Source – bbc.com
Among its many possible applications are robots with better eyesight – and drones to spot defects in buildings before they collapse.
It is the result of a collaboration between the University of the West of Scotland and the French multinational electrical systems group Thales.
It is based around the concept of “deep learning” which mimics the way human brains behave to create an artificial intelligence that learns on the job.
From the distance, a vehicle is approaching. But what kind of vehicle?
At Thales UK in Glasgow, they have long been able to make systems like this that can see in the dark. But this one can do much more.
‘Digital imitation’
On a display screen there is a moving image.
Given that what we are “seeing” is heat, it is not exactly HD. But while my eyes may be struggling a bit, it is good enough for the system to know what it islooking at.
Thales’ head of algorithms and processing Andrew Parmley explains what is going on.
“The image itself is actually quite small, so the deep learning neural network is identifying what it sees.”
A red box appears on screen, surrounding the image of the vehicle. A label alongside says “bus”. This is spot on, as what appeared at first to be a van turns out to be a people carrier.
The bus door opens and a shape emerges. Near-instantaneously that shape is given its own box – this time blue – and the label “person”.
As the person walks around the van, blue box and label follow.
It is the product of a neural network. As the name suggests it is a digital imitation of the way our own brains work.
“It is a collection of neurons, synapses, which have been trained – which have been shown a lot of images which are like that van,” Andrew Parmley says.
“You show it maybe a thousand images in different orientations and it has learnt what that van looks like.
“So when you show it a van from a different viewpoint it says ‘I’ve seen something like that before’.”
It is the result of a collaboration with the University of the West of Scotland.
Its senior lecturer in signal and image processing Dr Pablo Casaseca explains his side of the partnership: “We brought in a unique aspect of the system, which was trying to enhance the quality of the image using super resolution methods.
“The problem in this specific project was to detect objects which were very small in the images.
“So we thought we would need to apply methods to increase the resolution or the quality of the objects in the image.”
Deep learning revolution
The defence applications of the technology are obvious: who is driving that van towards me – and do they mean me harm?
But it has the potential to go far beyond that.
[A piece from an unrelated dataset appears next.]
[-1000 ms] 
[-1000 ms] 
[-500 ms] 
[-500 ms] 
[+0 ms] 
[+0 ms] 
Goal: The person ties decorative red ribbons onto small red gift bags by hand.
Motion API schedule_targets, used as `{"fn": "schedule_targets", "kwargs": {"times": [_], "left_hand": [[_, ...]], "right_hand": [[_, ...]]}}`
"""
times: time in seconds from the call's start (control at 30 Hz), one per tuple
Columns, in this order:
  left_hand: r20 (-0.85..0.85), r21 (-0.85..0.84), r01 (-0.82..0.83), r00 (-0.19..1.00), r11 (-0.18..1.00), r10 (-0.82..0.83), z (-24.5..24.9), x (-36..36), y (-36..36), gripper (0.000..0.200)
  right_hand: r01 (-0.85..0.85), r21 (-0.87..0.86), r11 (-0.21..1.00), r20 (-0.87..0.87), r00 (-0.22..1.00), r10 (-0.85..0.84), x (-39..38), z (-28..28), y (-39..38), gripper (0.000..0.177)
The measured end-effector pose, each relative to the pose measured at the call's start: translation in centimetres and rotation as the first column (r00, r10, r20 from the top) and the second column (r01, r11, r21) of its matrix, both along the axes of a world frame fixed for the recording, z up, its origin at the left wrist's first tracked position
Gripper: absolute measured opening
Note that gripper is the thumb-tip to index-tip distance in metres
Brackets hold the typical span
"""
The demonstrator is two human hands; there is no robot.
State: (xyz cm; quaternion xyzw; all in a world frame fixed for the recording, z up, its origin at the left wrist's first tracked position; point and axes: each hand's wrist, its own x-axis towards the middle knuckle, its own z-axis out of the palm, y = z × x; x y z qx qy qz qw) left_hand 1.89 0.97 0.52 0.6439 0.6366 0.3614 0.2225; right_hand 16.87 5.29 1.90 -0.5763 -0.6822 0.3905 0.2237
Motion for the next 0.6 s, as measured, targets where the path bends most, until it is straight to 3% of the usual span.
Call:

It could be trained to spot which person in a crowd is running a fever.
Mounted on a drone, it could spot cracks and other defects in bridges and buildings.
The concept underlying this technology is deep learning: a computer’s neural networks learning on the job.
Willie Alexander, the technical director of the optronics business of Thales UK says deep learning is nothing less than a revolution.
“What deep learning gives us – and gives anybody in the imaging business – is the ability to let the software look at the image and know what it’s looking at.
“If we had an image of this room at the moment, the software would say ‘person – table – cup – pen’.
“It knows what’s in the image, and that is a revolution that is driving autonomous cars.
“It’s a revolution that’s changing the world and everybody in industry – people who are designing things in Scotland – need to be aware.
“They need to use it because the world is changing.”
Robot fruit pickers
The matchmaker between the university and Thales was CENSIS, Scotland’s Centre of Excellence for Sensor and Imaging Systems.
It is one of eight innovation centres backed by the Scottish Funding Council to foster closer collaboration between academic researchers and industry.
Craig Fleming, senior business development manager with CENSIS, is proud of what is being achieved here.
“It’s fantastic,” he says.
“This is one of the projects I started when I first joined CENSIS and it’s really great to see it come through now.
“It’s really exciting and it tells other companies to engage with the academic community because I think it can really help them and accelerate their own R&D activities and help them grow as a business.”
Having examined potential applications themselves, the team are now finding new ideas are coming to them as potential customers seize on the possibilities.
We may even see robots become fruit pickers, able to tell the difference between a strawberry and a leaf.